Aim of the task ::
Pictures are to be left out, and every entry repeated exactly.

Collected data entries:

------------------------

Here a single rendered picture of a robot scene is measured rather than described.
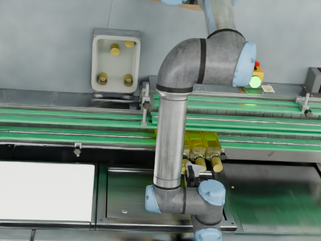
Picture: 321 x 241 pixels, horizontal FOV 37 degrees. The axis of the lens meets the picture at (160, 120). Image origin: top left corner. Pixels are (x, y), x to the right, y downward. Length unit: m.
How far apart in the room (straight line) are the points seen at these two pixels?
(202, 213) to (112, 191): 0.48
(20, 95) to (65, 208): 0.52
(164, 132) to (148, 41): 0.69
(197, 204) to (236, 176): 0.65
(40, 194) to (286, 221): 0.87
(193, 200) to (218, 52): 0.41
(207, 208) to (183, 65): 0.40
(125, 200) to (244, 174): 0.54
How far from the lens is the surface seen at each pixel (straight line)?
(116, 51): 1.82
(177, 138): 1.25
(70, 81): 1.94
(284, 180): 2.00
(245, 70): 1.21
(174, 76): 1.20
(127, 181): 1.78
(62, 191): 1.72
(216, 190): 1.32
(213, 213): 1.35
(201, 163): 1.68
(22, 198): 1.70
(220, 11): 1.39
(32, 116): 1.83
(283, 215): 1.82
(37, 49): 1.91
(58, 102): 1.88
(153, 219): 1.62
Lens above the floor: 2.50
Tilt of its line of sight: 60 degrees down
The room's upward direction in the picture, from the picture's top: 171 degrees clockwise

------------------------

Response to this exercise ::
Here a single rendered picture of a robot scene is measured rather than described.
Picture: 321 x 241 pixels, horizontal FOV 37 degrees. The axis of the lens meets the picture at (160, 120). Image origin: top left corner. Pixels are (x, y), x to the right, y downward. Length unit: m.
How far apart in the room (straight line) are the points seen at these two pixels?
(202, 213) to (112, 191): 0.48
(20, 95) to (65, 208): 0.52
(164, 132) to (148, 41): 0.69
(197, 204) to (236, 176): 0.65
(40, 194) to (286, 221): 0.87
(193, 200) to (218, 52): 0.41
(207, 208) to (183, 65): 0.40
(125, 200) to (244, 174): 0.54
How far from the lens is the surface seen at each pixel (straight line)?
(116, 51): 1.82
(177, 138): 1.25
(70, 81): 1.94
(284, 180): 2.00
(245, 70): 1.21
(174, 76): 1.20
(127, 181): 1.78
(62, 191): 1.72
(216, 190): 1.32
(213, 213): 1.35
(201, 163): 1.68
(22, 198): 1.70
(220, 11): 1.39
(32, 116): 1.83
(283, 215): 1.82
(37, 49): 1.91
(58, 102): 1.88
(153, 219): 1.62
Lens above the floor: 2.50
Tilt of its line of sight: 60 degrees down
The room's upward direction in the picture, from the picture's top: 171 degrees clockwise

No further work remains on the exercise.